Anonymous wrote:OP here. I do have times of anger, and yes I do think my husband has terribly high expectations. Of course there are issues I didn't get into, I'm not claiming I'm a perfect wife in any way, he does have some legitimate complaints, but this is my thread to complain and vent, not his.
Yes, we really have sex 4-6x a week, possibly more at times. I don't think his complaint is that's not enough as much as my work interferes with him being able to have sex every day. I don't know, sometimes I don't even get it and I've heard his spiel many times. And God forbid I get my period, he takes that as a personal insult. My BJs are good, I don't finish him every time but it's not just "kissing the tip". But in general his desires are for an "anything goes" kind of woman, one who doesn't object to whatever he comes up, anal, sex outside, threesome, etc. I don't have that in me...yes we've tried it all but I didn't say yes quick enough to these suggestions or often enough for my "yesses" to matter. He just remembers I said no at first and forgets he got what he wanted in the end. Me saying no at first takes the fun out of it.

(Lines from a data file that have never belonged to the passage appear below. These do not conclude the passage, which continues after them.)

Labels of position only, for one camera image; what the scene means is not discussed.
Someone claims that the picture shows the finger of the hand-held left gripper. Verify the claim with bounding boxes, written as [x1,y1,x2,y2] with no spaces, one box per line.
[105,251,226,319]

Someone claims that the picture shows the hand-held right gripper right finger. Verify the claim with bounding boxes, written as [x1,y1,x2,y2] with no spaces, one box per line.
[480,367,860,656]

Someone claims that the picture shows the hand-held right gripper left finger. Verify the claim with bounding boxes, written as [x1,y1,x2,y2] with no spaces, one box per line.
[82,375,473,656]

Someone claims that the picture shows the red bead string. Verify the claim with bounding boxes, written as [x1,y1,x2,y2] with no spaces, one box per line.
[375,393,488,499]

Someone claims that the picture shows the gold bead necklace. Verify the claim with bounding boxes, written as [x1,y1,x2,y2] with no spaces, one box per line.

I know counseling and therapy would be helpful. He will not go. I haven't gotten my courage up for individual counseling. I know that sounds dumb and weak. I know I sound pretty pathetic in my posts. There is a lot of mutual resentments between us. I firmly believe we could get past it and work things out. I have zero desire to start over, attempt to coparent, etc. He wants the opportunity to have the sex life I've described above.

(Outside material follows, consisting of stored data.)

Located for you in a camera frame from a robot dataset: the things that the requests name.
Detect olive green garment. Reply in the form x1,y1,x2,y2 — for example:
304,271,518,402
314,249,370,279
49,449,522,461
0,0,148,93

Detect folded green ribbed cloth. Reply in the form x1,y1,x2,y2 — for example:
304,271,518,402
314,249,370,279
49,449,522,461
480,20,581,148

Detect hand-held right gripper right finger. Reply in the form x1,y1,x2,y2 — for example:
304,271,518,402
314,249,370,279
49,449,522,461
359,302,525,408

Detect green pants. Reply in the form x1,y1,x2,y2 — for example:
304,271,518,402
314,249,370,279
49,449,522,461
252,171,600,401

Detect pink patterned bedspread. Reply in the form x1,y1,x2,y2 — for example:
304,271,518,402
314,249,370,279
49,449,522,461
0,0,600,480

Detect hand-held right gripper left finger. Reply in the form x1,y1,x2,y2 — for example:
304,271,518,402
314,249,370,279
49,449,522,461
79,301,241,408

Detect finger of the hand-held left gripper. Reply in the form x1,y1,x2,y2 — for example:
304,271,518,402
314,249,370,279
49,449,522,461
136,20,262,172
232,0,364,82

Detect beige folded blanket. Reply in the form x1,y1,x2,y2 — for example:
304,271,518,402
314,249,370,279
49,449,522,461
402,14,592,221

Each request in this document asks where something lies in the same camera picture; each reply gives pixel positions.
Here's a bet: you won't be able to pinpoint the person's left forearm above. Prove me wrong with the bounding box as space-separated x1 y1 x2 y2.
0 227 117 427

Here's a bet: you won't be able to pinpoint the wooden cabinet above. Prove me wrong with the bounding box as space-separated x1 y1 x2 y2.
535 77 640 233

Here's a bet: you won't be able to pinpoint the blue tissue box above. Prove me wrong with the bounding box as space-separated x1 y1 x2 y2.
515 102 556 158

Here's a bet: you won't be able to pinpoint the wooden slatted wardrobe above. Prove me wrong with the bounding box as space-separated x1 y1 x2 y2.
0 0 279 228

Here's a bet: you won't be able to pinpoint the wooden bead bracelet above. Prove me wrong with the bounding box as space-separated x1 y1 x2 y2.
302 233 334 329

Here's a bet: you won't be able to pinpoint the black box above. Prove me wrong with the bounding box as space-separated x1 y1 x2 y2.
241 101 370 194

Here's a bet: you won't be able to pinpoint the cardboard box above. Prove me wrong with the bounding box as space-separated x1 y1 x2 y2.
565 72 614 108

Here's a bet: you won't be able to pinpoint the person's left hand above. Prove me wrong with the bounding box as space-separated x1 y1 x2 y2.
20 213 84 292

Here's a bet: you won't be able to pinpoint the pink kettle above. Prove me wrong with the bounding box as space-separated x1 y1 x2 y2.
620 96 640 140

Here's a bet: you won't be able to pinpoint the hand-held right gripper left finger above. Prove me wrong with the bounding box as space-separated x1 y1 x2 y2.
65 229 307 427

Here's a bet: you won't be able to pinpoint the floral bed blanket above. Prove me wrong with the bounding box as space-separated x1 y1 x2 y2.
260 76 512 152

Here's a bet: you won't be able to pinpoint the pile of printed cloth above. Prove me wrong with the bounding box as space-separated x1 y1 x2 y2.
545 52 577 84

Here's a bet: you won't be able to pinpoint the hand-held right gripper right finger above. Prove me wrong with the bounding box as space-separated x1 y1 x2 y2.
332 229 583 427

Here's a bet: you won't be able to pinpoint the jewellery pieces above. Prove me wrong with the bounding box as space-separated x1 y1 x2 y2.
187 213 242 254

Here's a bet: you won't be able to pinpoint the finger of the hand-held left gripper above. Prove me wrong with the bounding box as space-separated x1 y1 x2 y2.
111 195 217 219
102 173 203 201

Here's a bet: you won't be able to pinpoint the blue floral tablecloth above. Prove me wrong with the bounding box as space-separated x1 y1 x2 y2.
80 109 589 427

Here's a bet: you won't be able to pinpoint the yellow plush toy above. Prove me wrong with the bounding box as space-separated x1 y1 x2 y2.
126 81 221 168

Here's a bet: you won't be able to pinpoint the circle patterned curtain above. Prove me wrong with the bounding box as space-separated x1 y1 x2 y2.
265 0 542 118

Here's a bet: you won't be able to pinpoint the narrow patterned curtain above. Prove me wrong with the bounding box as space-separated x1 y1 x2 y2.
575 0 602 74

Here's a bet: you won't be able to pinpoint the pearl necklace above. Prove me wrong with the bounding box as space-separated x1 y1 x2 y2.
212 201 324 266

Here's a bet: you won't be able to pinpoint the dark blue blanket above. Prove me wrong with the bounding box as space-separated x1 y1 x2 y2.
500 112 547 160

I've been thinking about this the last few days. Internet porn, strip clubs, etc, have become so mainstream that men actually feel we're supposed to entertain them in the bedroom. I'd literally have to be an entertainer, I mean really put on a show -- make the booty clap, masturbate in front of a guy, BJs, anal sex, threesomes, etc, to be in a relationship. As a single mom it's too much for me, and I wouldn't have wanted to do all that before I became a mom.
I have to exercise and stay ripped, wear heels and lingerie everyday, keep my hair done, rip the hair from my body's most sensitive areas, work a full time job, cook great meals, clean the house, be a great mom, be interested in whatever my man/partner is interested in, PLUS be down to put on a show and have sex 5-6X a week whenever my boyfriend is ready for that?? Really? It's impossible, something has to give somewhere.
Society places highly unrealistic expectations on women in relationships and almost none on men. We're responsible for every element of happiness in the relationship, if something isn't right or the guys strays it's because of something we did or didn't do, no agency for the man whatsoever.
It's really disheartening and sad, and it's everywhere. I'd bet you anything even Beyoncé made that nasty-up CD 'cause JZ made some comment that she wasn't sexy enough for him after becoming a mom, and she felt like she had something to prove. Just sad.
I know none of this particularly helps the OP, but I don't think she's alone, by any stretch. I think her situation is becoming the norm.